## HOW TO COMPLETE THIS TASK
Return the data below exactly, stopping after the line with "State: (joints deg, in".

[[ DATA BLOCK open ]]

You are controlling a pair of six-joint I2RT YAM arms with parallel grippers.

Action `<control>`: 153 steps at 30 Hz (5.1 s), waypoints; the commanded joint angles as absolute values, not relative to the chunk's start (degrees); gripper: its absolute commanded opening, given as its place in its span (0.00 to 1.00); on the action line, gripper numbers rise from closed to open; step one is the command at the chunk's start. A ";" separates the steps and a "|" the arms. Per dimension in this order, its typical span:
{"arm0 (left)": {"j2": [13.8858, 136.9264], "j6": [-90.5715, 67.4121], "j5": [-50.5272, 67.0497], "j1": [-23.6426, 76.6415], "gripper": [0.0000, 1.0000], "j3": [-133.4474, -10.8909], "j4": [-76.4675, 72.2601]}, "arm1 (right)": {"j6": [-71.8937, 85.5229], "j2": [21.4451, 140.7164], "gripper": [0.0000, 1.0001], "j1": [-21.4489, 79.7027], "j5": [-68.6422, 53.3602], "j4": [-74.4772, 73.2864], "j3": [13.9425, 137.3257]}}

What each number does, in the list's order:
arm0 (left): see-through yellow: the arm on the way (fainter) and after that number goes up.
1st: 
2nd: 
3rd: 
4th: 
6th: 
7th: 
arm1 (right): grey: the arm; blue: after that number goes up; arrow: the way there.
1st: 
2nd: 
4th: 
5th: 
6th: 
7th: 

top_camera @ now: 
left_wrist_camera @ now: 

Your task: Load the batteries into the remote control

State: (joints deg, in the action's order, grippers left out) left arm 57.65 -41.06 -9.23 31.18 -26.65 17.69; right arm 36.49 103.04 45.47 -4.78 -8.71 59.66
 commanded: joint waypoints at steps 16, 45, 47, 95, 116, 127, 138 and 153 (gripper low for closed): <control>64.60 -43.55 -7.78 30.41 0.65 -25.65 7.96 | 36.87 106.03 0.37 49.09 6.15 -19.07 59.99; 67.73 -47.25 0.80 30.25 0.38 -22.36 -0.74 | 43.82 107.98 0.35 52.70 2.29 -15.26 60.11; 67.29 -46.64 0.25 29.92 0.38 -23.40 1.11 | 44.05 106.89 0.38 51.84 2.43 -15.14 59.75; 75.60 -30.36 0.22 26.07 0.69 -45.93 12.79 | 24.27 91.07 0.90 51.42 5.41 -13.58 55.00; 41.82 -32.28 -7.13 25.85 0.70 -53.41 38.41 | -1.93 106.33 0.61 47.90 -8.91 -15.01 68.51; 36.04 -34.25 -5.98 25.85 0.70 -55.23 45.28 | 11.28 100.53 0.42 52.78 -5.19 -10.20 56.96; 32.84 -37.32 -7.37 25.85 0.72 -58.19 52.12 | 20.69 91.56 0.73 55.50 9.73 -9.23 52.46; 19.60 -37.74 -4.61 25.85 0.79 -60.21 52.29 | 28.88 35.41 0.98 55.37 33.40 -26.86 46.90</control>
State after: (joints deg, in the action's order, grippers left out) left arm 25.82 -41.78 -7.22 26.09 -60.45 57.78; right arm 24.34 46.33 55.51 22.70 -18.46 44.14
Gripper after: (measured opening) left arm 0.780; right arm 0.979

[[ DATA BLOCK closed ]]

## SOLUTION TO THE PROBLEM
You are controlling a pair of six-joint I2RT YAM arms with parallel grippers.

Action `<control>`: 153 steps at 30 Hz (5.1 s), waypoints; the commanded joint angles as absolute values, not relative to the chunk's start (degrees); gripper: its absolute commanded opening, given as its place in its span (0.00 to 1.00); on the action line, gripper numbers rise from closed to open; step one is the command at the chunk's start. A ";" separates the steps and a "|" the arms. Per dimension in this order, its typical span:
{"arm0 (left)": {"j2": [13.8858, 136.9264], "j6": [-90.5715, 67.4121], "j5": [-50.5272, 67.0497], "j1": [-23.6426, 76.6415], "gripper": [0.0000, 1.0000], "j3": [-133.4474, -10.8909], "j4": [-76.4675, 72.2601]}, "arm1 (right)": {"j6": [-71.8937, 85.5229], "j2": [21.4451, 140.7164], "gripper": [0.0000, 1.0001], "j1": [-21.4489, 79.7027], "j5": [-68.6422, 53.3602], "j4": [-74.4772, 73.2864], "j3": [13.9425, 137.3257]}}

What each number does, in the list's order:
arm0 (left): see-through yellow: the arm on the way (fainter) and after that number goes up.
1st: 
2nd: 
3rd: 
4th: 
6th: 
7th: 
arm1 (right): grey: the arm; blue: after that number goes up; arrow: the way there.
1st: 
2nd: 
4th: 
5th: 
6th: 
7th: 

top_camera @ now: 
left_wrist_camera @ now: 

Your task: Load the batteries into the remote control

State: (joints deg, in the action's order, grippers left out) left arm 57.65 -41.06 -9.23 31.18 -26.65 17.69; right arm 36.49 103.04 45.47 -4.78 -8.71 59.66

That completes the response to the exercise.